Now the agency is pushing Congress to pay for its overarching “NextGen” system, which the agency says will be “addressing the impact of air traffic growth by increasing National Air Space capacity and efficiency while simultaneously improving safety, environmental impacts, and user access” by 2025. What it leaves out is that the NextGen program is really “LastGen” — the same set of programs that have been in development for years, and almost all of them are years late and far over cost, and some have been significantly scaled down. Yet F.A.A. officials have the crust to accuse airlines in this frustrating travel year of “deceptive scheduling practices.”

NextGen would just be another example of government bungling, were it not for one thing: the agency’s foibles are artificially constricting the nation’s air transportation system, and the squeeze is being felt mostly in small and mid-size communities. Airlines, trying to meet passenger demand, are finding that the Federal air traffic control system cannot handle it reliably, particularly when bad weather gets involved. The results are delays, cancellations and customer inconvenience. The fallout from these, as we’ve seen over the past year, is a ready-made soapbox for politicians, talk-show hosts and know-nothing consumer gadflies to rail against the airline.

So, with little hope that the government will fix things, airlines are beginning to relieve the pressure by reducing or ending service at some smaller and mid-sized cities. This hurts not only those local economies but also the nation as a whole, because it is in precisely such communities that we’re seeing strong foreign economic investment, particularly from Asia.

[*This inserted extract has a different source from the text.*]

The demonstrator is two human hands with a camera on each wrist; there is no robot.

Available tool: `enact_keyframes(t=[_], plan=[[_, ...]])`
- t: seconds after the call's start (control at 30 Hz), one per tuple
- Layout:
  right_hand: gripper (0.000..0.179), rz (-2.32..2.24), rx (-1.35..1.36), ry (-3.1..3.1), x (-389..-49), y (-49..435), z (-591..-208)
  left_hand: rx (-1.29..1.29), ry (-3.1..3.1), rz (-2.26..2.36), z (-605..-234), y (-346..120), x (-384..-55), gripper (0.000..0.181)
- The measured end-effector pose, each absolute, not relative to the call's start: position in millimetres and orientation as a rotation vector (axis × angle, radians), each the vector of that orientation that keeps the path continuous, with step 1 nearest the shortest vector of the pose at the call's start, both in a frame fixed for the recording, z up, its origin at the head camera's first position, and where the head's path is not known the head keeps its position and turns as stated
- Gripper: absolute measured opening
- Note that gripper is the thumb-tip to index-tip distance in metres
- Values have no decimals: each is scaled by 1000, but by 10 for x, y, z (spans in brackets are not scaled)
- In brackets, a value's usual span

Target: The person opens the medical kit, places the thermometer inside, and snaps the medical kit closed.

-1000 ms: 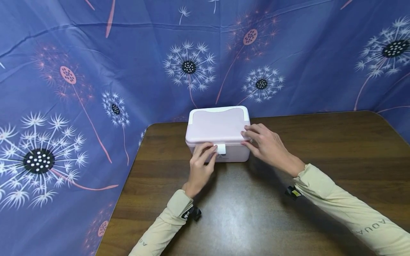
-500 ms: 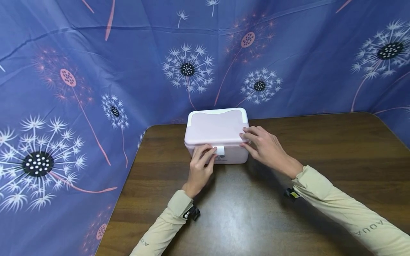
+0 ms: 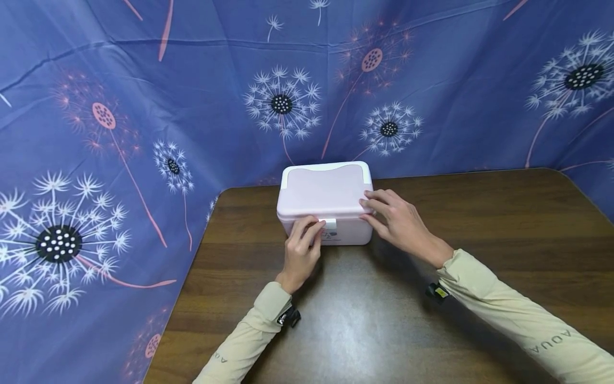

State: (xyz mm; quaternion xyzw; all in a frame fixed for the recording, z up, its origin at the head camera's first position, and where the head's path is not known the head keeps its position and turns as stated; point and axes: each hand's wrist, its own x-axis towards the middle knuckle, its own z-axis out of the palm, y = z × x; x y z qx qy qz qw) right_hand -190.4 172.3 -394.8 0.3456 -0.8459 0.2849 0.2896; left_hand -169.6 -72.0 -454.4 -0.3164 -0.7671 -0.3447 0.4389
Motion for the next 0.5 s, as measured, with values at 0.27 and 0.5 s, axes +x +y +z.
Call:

Hyundai, the Korean automaker, has invested heavily in its Montgomery, Ala., factory. Columbus, Miss., has an Israeli-owned aircraft factory and a European-backed steel mill. Spartanburg, S.C., is the home of the only BMW factory in the United States. Toyota has just decided to locate at Tupelo, Miss. Yet these are exactly the types of communities threatened by flight reductions, because they are best served with smaller airliners that federal decision-making is forcing out of the system.

The F.A.A., under a succession of administrations, has accomplished very little over the past 20 years. But its poor leadership doesn’t deserve all the blame. Congress and the airline industry have, for their parts, demanded no accountability for failure.

So as Congress debates NextGen financing, it can’t continue to take the agency’s assurances that all is going as planned. Rather, it has to demand more innovation and investment in new traffic systems. If we continue to take the aviation administration at its word, economic growth in whole regions will be constrained, simply because air transportation will be forced into a “highest and best use” approach in allocating to the dwindling amount of capacity the deteriorating system can handle.

The airlines, for their part, must hold Congress’s feet to the fire. The huge investment that the government has made in keeping the industry solvent gives them no small amount of lobbying power. They have to make it clear that it’s the F.A.A. that is threatening continued service to our small cities (and their voters).

America is falling behind the rest of the world in many areas. But not having an adequate air transportation system is an inexcusable one for the country that invented air travel and made it the link of a globalized world.